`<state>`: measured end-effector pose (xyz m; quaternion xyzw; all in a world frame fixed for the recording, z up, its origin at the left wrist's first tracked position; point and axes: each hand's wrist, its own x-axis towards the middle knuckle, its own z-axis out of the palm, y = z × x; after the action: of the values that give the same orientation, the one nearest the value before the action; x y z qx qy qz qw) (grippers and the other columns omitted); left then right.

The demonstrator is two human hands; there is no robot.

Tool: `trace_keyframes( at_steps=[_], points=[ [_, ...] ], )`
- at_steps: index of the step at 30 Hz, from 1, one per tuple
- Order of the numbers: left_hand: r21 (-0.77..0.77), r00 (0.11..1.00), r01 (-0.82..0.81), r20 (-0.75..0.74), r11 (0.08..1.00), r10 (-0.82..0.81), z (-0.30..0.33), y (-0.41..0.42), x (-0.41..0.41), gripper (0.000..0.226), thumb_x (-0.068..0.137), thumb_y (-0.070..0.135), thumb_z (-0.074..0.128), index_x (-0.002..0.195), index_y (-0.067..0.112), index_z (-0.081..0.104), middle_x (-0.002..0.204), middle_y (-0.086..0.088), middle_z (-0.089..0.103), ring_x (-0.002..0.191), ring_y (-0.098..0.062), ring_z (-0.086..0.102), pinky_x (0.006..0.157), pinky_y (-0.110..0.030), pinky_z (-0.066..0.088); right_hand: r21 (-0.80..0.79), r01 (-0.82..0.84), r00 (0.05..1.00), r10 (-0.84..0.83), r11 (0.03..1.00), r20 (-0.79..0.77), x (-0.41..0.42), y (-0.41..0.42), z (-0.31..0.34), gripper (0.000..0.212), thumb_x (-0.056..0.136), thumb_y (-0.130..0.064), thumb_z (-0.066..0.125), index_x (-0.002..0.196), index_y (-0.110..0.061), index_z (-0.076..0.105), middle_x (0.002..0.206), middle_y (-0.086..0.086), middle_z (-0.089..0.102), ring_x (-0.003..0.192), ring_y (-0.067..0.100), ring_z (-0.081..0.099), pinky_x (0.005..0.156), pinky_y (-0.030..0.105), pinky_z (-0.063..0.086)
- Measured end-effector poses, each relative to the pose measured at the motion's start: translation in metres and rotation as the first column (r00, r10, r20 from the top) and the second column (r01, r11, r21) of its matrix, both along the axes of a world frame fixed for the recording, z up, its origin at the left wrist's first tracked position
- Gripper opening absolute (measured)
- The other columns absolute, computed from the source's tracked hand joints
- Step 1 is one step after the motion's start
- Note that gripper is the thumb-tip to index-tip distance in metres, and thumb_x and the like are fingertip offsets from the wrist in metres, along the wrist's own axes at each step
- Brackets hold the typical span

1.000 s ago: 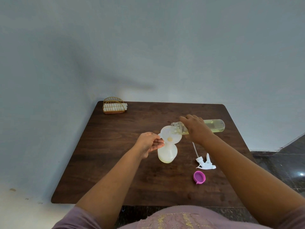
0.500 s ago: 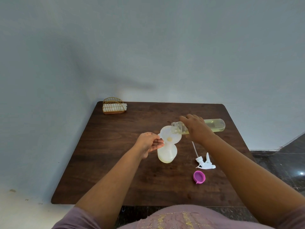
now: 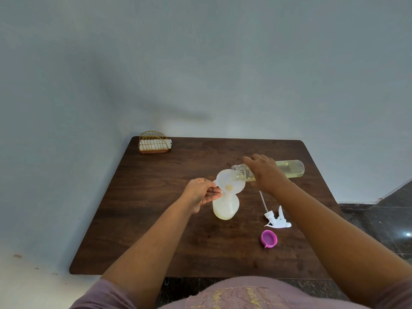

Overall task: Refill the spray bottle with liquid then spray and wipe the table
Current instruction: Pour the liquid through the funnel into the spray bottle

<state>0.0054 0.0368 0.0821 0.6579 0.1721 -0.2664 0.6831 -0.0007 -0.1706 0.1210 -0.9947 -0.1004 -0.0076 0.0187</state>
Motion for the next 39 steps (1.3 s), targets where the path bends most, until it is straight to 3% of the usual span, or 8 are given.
trace_keyframes(
  at_steps=[14, 32, 39],
  points=[
    [0.008, 1.000, -0.005, -0.004, 1.000, 0.006, -0.0004, -0.0007, 0.0000, 0.010, 0.094, 0.007, 0.061, 0.098, 0.001, 0.067, 0.097, -0.018, 0.073, 0.089, -0.025, 0.072, 0.084, -0.036, 0.060, -0.007, 0.004, 1.000, -0.004, 1.000, 0.006, -0.0003, -0.0003, -0.0001, 0.061, 0.074, -0.016, 0.074, 0.128, -0.022, 0.046, 0.114, 0.004, 0.054, 0.108, 0.021, 0.050, 0.099, 0.036, 0.038],
    [-0.026, 1.000, -0.002, -0.006, 1.000, 0.002, 0.0006, 0.0011, -0.0011, 0.012, 0.094, 0.006, 0.059, 0.100, -0.002, 0.066, 0.086, -0.015, 0.073, 0.078, -0.021, 0.073, 0.070, -0.027, 0.061, -0.020, 0.007, 1.000, -0.007, 1.000, -0.001, -0.0006, 0.0016, 0.0014, 0.060, 0.075, -0.016, 0.074, 0.127, -0.021, 0.045, 0.116, 0.005, 0.054, 0.110, 0.022, 0.049, 0.100, 0.037, 0.038],
    [-0.028, 1.000, 0.005, -0.001, 1.000, -0.005, -0.0002, 0.0014, -0.0019, 0.011, 0.094, 0.006, 0.060, 0.098, -0.001, 0.066, 0.087, -0.016, 0.073, 0.080, -0.021, 0.072, 0.073, -0.029, 0.061, -0.018, 0.012, 1.000, -0.012, 1.000, 0.002, -0.0005, 0.0012, -0.0006, 0.060, 0.074, -0.016, 0.075, 0.127, -0.022, 0.045, 0.115, 0.004, 0.054, 0.109, 0.021, 0.050, 0.100, 0.037, 0.038]
  ],
)
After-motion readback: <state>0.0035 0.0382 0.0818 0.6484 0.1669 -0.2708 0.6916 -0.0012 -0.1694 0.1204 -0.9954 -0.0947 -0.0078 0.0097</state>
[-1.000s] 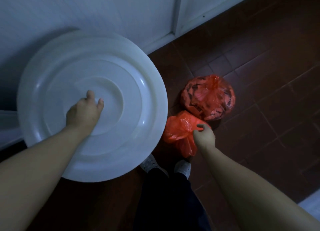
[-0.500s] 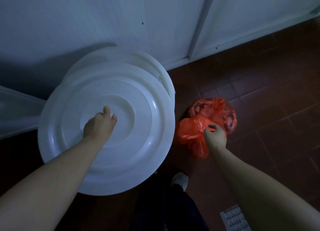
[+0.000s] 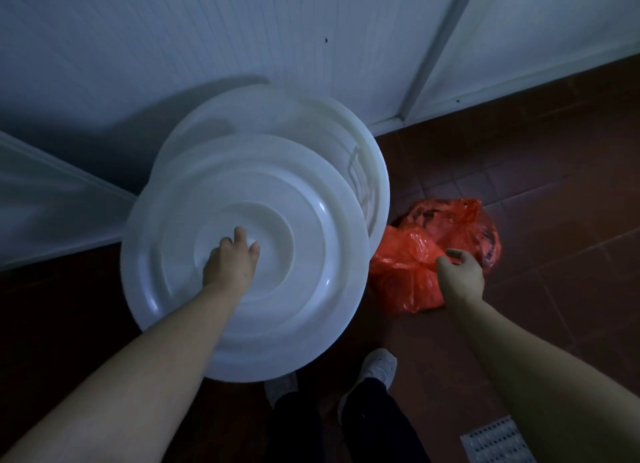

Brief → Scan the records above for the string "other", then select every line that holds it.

Exercise response →
`<state>`: measured end-effector pose (xyz m; quaternion xyzw; all in a world frame fixed for the recording, z up, its origin at the left wrist's first tracked position; point and axes: each hand's wrist, its own x-axis towards the middle knuckle, its own z-axis out of the palm, y = z × x; after the action: of the values that give the same orientation, the one nearest the value before the action; x y z qx qy qz qw) (grippers and the other columns omitted); left then right.
- The other columns absolute, computed from the source's tracked hand joints

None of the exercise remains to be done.